Before giving a summary of the contents, there is an important critique that should be made to this book, namely, that of a certain one-sidedness in the philosophers who were chosen to be showcased. Certainly, the Italian phenomenological tradition is far too vast to be covered in a single volume, but here phenomenology is entirely synonymous with Husserl. There is in fact a conspicuous absence of Heidegger and his reception which was certainly, if not as widespread, then as influential as the Husserlian. In fact, this collection centers mainly on the Milan School of Phenomenology, which has prospered in the State University of Milan since the 1920’s. Yet one wonders why there are no chapter devoted to what we might call the “Turin School,” which would include at the very least Luigi Pareyson, who was among the first to introduce Heidegger to Italy, and his student Gianni Vattimo, already known in anglophone circles for his hermeneutics and political thought. And perhaps the most glaring absence in the book is that of Aldo Masullo, the recently deceased philosopher from Naples who wrote extensively not only on Husserl, but also on Heidegger, Fink, Sartre, and Merleau-Ponty, and who influenced the direction of research in Naples in a way that we still observe today (consider, for example, the work of his student Eugenio Mazzarella).

I will discuss each essay in turn, lingering over what I take to be the most original and important contributions.

Federica Buongiorno, one of the editors of this volume, opens the book with a fascinating essay of the reception of Husserl in Italy through the phases of the translations of his works. This is a philological analysis of the decisions made by Husserl’s various translators, which, Buongiorno sees, are indicative of how Husserlian phenomenology was received in Italy. This essay investigates mainly the so-called “second phase” of Husserlian reception, focusing on Enzo Paci and his interpretation of Husserl. The first phase would be in the time of Antonio Banfi, who was Paci’s teacher and belonged to the earlier generation, and the third would be the current proliferation of phenomenological philosophy at the hands of Paci’s students and their contemporaries. Enzo Paci is here cast as the protagonist of Husserlian studies in Italy, and his interpretation is considered one of the most influential, if not the most influential. Paci’s interpretation takes Husserl’s Crisis as his most important and primary work, thus giving his understanding of Husserl an existential, practical, and historical thinker. In this light, Husserl’s “early” preoccupations with logic and transcendental foundations would be a preparatory step toward the discovery of the pre-categorial and the Lebenswelt as the grounds of such theoretical activity. In this regard, Buongiorno points us to her own contribution to the translation of Husserl’s works. She translated HUA/XXIV, which contains the important 1906/1907 lectures Introduction to Logic and Theory of Knowledge. Buongiorno helpfully points out that the very title of this work, along with several decisions which had to be made with regard to terms such as «Kunstlehre» and «Formenlehre,» confirm Paci’s reading of Husserl’s works as unified in their subject matter and purpose.

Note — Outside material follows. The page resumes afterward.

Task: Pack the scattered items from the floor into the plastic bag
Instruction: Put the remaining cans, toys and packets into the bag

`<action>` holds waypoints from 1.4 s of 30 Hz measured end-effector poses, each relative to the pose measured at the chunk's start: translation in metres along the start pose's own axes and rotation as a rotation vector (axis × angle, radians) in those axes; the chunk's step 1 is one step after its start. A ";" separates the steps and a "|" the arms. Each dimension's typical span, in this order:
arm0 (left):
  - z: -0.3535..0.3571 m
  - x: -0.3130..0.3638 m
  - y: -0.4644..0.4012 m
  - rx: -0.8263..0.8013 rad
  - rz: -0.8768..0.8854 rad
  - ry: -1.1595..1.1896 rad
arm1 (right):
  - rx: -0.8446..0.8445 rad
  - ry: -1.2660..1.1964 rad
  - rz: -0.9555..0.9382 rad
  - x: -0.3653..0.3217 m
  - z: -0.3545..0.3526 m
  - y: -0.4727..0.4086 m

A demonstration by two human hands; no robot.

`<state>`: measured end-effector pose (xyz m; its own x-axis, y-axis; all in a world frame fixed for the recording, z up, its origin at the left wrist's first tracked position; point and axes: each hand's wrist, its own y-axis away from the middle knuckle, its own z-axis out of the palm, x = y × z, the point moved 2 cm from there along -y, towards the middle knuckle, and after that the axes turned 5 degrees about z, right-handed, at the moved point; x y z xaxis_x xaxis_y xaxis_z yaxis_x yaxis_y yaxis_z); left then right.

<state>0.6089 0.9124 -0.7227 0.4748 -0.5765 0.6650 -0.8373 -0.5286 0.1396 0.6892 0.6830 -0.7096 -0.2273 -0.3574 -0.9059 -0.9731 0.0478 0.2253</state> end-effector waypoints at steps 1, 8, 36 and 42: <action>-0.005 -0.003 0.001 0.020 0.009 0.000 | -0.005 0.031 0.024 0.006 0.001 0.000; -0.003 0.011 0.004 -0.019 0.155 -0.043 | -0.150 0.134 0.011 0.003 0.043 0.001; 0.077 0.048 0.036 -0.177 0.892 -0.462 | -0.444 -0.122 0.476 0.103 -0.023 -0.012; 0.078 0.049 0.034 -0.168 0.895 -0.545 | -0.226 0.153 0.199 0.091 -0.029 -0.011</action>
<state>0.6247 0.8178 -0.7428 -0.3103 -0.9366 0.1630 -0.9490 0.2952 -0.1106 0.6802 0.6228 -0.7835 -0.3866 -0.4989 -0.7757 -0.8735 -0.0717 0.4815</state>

Buongiorno proceeds to identify two differing tendencies or, less radically, two emphases in the reception of Husserlian phenomenology, and sees them as the result of how and when translations of Husserl appeared in Italy. One places emphasis on the question of logic, and the other on the theme of history. Once again, this is the identification of an “early” and a “late” Husserl, and we have seen how Paci sees a continuity between these two poles. Two translators of the Cartesian Meditations, first Filippo Costa in 1960 and then Renato Cristin in 1989, both agree with Paci’s reading and interpret the Meditations accordingly. In sum, Buongiorno’s essay is informative and creative in the way that it explains the Italian reception of Husserl. It prepares readers well for the interpretation of Husserl they should expect in the following chapters, but one also wonders why Buongiorno does not include the reception of Ideas I and II, especially since she informs the reader in a footnote that they were the first works to be translated (1950) and that she sees the «second phase» of the Husserlian reception as starting precisely in the early 1950’s.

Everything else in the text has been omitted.